It felt a little like the Black Summer all over again.
The latest fire season had barely begun when truffle farm owner Barbara Hill smelt and saw the smoke of a new bushfire arriving from the north.
During the Black Summer of 2019-20, her well-protected farm east of Bredbo had been an evacuation centre for local area residents during the Peak View fires which destroyed a huge amount of bushland and native habitat, and claimed the lives of three US airmen, killed when their air tanker crashed during a retardant drop.
This time the bushfire approached and swept around her and several neighbouring properties, largely as a result of having no fuel on the ground.
"It [the bushfire] came in from the north on the weekend and was all over the show, jumping around us," she said.
"Luckily we had ploughed up some fields and put seed down over the winter so there was nothing much on the ground to burn.
"We lost some radiata pines and native bush around us so it was touch and go for a while yesterday [Sunday]. We certainly couldn't get out.
"It got quite hectic; we had the helicopters circling around dumping water and all the RFS people out around the area dealing with the spot fires."
Richard and Barbara Hill had moved from Canberra in the mid-1990s, planting trees, enriching the depleted soils and investing huge amounts of time and effort in developing the truffle farm. The farm's locally grown Black Perigord truffles are now regionally famous and have featured on dishes served at Parliament House.

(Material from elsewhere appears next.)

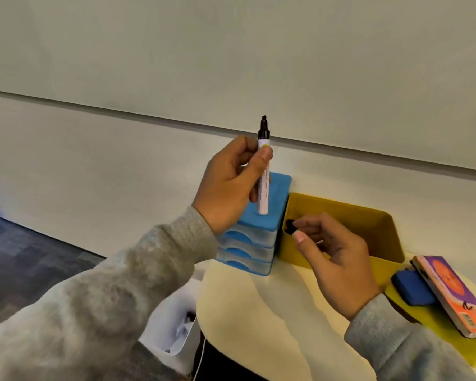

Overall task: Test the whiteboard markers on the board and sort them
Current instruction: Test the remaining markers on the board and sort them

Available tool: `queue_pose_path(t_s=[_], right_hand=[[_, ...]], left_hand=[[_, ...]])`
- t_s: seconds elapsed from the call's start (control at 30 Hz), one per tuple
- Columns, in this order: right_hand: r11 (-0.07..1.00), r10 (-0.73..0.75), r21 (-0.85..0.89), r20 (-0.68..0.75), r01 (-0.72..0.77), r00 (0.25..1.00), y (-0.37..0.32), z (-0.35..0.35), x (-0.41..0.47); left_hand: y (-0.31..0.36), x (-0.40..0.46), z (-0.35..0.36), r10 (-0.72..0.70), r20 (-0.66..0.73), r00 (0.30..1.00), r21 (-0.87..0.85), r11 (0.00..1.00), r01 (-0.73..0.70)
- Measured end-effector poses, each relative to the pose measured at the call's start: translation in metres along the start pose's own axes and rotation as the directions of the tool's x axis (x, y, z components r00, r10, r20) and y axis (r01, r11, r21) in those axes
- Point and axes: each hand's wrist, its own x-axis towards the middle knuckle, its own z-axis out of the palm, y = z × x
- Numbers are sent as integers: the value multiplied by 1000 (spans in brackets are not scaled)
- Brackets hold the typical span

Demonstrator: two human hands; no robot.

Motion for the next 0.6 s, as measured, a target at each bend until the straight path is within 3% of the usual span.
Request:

Barbara Mills said that her late husband had prepared the farm well for a bushfire emergency.
"We're like a little oasis out here," she said.
"We've got gravity fed water systems, solar and a battery system - and we've got an emergency sprinkler system on the roof," she said.
She believed that the worst of the danger had now passed for her farm.
"The road is now open but the weather is still not in our favour so we still have the utes hitched up just in case.
"I feel for the people over the [Monaro] highway at Shannons Flat. We hear that it's not too good over that way," she said.
Late on Monday afternoon, the NSW RFS reported there were still more than 50 volunteer firefighters attending the 420 hectare bushfire on Cappanana Rd. East of the Monaro Highway at Shannons Flat there were 60 firefighters and a helicopter attending a smaller but more intense fire in heavily timbered country. It had burnt 180 hectares and was heading south.
Bawley Point on the NSW South Coast had another bushfire scare on the weekend. The township had been cut off and threatened when the enormous Currowan fire roared out of the nearby national park during the Black Summer. The weekend's scrub fire in the Murramarang Range near Bundle Hill Rd had burnt 27 hectares but had been downrated to being controlled.
The main focus of concern for the NSW RFS and its aerial resources on Monday was Gulgong, near Mudgee, where over 100 homes were under threat. Evacuations of some residential areas had been ordered and about 180 firefighters, together with a large aerial tanker and several helicopters, were working to contain the fire.